● **EXERCISE**:
Print exactly what the entries say, line by line, from the first line down to the one with "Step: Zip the", inclusive.

Top of DATA FOR ANALYSIS

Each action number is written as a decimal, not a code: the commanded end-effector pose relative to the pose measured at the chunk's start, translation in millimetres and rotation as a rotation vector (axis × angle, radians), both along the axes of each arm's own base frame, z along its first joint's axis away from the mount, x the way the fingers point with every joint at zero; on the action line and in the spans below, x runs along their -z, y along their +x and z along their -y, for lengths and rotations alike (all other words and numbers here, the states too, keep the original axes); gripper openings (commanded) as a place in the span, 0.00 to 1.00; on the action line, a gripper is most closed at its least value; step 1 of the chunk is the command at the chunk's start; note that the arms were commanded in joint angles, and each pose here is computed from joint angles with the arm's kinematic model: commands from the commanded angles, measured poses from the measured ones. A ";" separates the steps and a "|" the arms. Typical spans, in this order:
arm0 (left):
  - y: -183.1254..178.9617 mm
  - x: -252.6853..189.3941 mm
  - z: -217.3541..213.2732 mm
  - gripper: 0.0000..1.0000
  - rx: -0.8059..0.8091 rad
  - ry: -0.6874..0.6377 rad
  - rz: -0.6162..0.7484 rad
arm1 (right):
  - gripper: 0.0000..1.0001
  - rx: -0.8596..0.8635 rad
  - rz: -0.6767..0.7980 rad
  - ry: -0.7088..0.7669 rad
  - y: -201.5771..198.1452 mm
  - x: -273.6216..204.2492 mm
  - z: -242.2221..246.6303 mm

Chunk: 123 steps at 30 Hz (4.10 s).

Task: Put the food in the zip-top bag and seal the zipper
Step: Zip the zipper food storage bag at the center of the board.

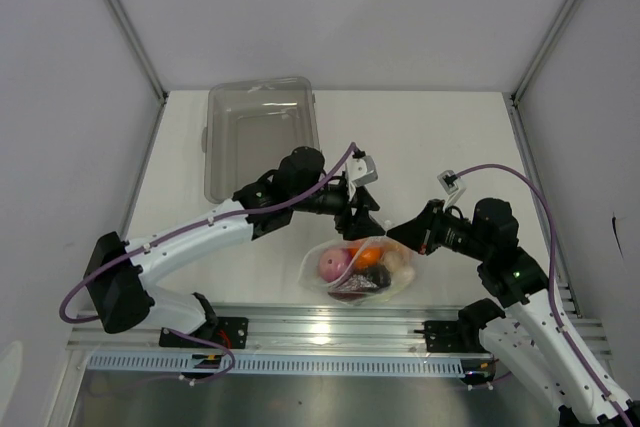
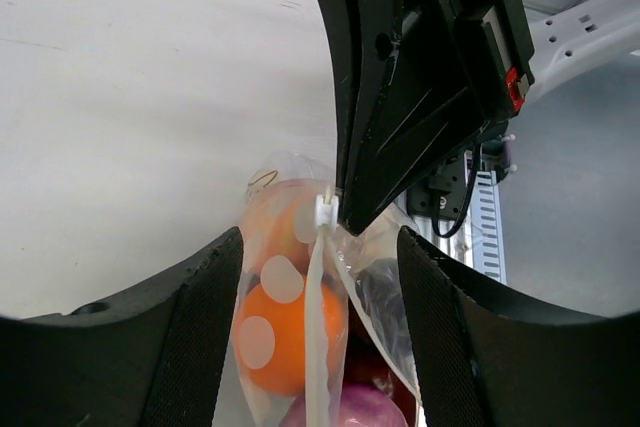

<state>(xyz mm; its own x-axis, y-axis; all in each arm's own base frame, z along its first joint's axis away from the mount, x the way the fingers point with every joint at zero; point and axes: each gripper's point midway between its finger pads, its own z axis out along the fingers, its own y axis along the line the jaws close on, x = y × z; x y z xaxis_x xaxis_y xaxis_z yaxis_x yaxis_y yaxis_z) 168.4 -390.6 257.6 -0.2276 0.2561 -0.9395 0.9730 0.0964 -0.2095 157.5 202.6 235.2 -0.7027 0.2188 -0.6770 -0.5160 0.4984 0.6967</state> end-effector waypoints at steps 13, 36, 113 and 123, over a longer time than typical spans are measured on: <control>-6.3 -4.2 10.3 0.64 0.104 -0.024 -0.060 | 0.00 -0.037 0.079 0.026 -2.2 -24.9 -2.7; -14.5 -12.0 12.2 0.32 0.171 -0.032 -0.076 | 0.00 -0.036 0.078 0.026 -2.1 -22.8 -2.7; -27.6 25.2 -18.7 0.01 0.122 0.084 -0.351 | 0.00 0.203 0.116 0.059 20.8 -15.1 18.3; -28.1 9.2 -13.6 0.01 0.149 0.058 -0.321 | 0.12 -0.029 0.156 -0.004 -2.1 -22.6 1.1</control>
<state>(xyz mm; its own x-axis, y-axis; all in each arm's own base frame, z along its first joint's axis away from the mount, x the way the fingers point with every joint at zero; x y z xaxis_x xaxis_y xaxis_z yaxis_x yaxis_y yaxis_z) 147.5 -378.0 226.2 -0.4837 0.3744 -0.7911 0.8587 0.0283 -0.5117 159.6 200.2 236.7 -0.6540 0.2653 -0.7084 -0.5364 0.4977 0.6816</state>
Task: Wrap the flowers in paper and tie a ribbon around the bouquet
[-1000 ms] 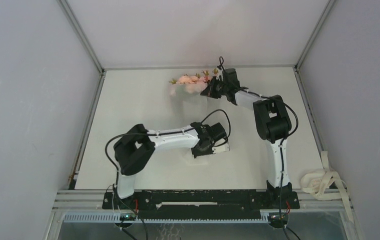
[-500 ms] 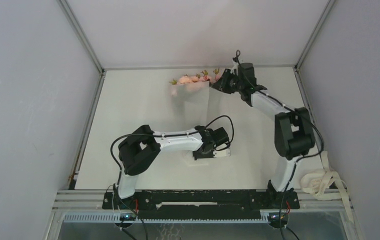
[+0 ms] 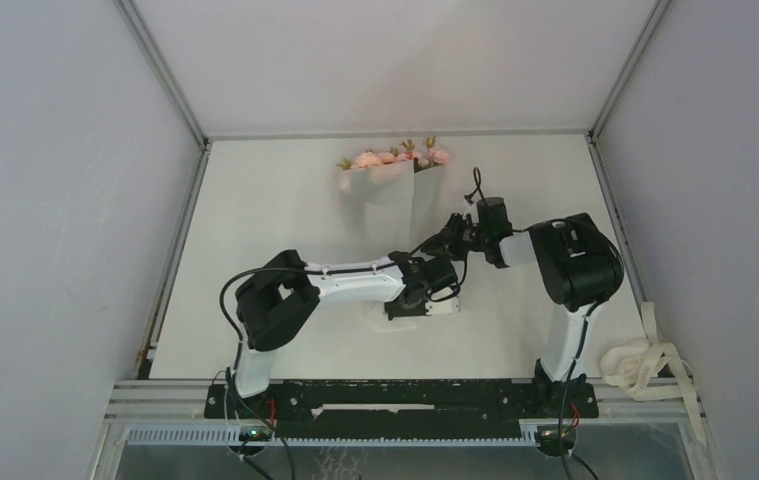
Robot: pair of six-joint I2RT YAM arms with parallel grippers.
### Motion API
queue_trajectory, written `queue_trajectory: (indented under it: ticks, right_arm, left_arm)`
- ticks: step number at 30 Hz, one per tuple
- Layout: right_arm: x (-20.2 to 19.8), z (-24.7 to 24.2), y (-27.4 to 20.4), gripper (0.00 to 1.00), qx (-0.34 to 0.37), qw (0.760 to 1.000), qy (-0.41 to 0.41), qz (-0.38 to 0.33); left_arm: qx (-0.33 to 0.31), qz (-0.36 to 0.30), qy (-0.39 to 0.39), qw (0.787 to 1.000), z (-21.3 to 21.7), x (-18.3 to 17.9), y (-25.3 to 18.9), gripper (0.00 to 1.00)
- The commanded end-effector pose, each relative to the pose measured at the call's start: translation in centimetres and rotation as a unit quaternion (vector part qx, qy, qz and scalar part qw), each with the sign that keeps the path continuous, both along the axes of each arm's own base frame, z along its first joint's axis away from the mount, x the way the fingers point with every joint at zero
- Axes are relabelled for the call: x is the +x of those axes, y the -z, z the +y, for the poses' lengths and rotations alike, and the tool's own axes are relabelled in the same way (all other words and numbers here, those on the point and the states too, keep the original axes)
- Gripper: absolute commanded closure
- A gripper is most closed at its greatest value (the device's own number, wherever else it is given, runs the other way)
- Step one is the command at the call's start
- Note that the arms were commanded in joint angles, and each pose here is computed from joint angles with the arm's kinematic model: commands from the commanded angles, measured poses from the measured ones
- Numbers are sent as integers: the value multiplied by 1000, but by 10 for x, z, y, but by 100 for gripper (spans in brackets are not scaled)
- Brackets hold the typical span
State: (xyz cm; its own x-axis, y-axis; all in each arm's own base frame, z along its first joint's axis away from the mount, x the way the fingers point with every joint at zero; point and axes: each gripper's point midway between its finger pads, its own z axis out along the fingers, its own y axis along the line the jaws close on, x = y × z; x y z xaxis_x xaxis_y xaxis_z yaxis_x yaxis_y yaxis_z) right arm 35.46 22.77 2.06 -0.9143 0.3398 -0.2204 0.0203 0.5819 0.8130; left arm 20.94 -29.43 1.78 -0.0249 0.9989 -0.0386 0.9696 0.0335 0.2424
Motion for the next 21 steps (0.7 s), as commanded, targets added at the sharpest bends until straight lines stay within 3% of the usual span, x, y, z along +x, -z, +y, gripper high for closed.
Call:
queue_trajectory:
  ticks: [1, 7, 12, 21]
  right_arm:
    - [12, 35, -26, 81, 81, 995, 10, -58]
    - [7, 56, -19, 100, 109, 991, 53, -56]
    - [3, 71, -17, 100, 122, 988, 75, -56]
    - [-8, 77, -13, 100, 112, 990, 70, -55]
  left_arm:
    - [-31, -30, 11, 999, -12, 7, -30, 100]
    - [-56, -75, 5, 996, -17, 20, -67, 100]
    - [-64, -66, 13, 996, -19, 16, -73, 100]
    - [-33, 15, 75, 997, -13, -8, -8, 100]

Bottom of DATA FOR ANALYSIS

● **EXERCISE RESULT**:
Each action number is written as a decimal, not a code: the commanded end-effector pose relative to the pose measured at the chunk's start, translation in millimetres and rotation as a rotation vector (axis × angle, radians), both along the axes of each arm's own base frame, z along its first joint's axis away from the mount, x the way the fingers point with every joint at zero; on the action line and in the spans below, x runs along their -z, y along their +x and z along their -y, for lengths and rotations alike (all other words and numbers here, the states too, keep the original axes); gripper openings (commanded) as a place in the span, 0.00 to 1.00; on the action line, a gripper is most closed at its least value; step 1 of the chunk is the command at the chunk's start; note that the arms were commanded in joint angles, and each pose here is computed from joint angles with the arm's kinematic model: commands from the commanded angles, measured poses from the measured ones. A ";" separates the steps and a "|" the arms. Typical spans, in this order:
arm0 (left):
  - y: -183.1254..178.9617 mm
  - x: -252.6853..189.3941 mm
  - z: -217.3541..213.2732 mm
  - gripper: 0.0000..1.0000
  - rx: -0.8059..0.8091 rad
  - ry: -0.6874..0.6377 rad
  - rz: -0.6162..0.7484 rad
arm1 (right):
  - gripper: 0.0000..1.0001
  - rx: -0.8596..0.8635 rad
  - rz: -0.6767..0.7980 rad
  - ry: -0.7088..0.7669 rad
  - y: -201.5771..198.1452 mm
  - x: -273.6216..204.2492 mm
  - z: -242.2221..246.6303 mm

Chunk: 123 steps at 30 Hz (4.10 s).

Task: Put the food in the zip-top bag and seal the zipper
Step: Zip the zipper food storage bag at the center of the board.

The exercise has been answered in full.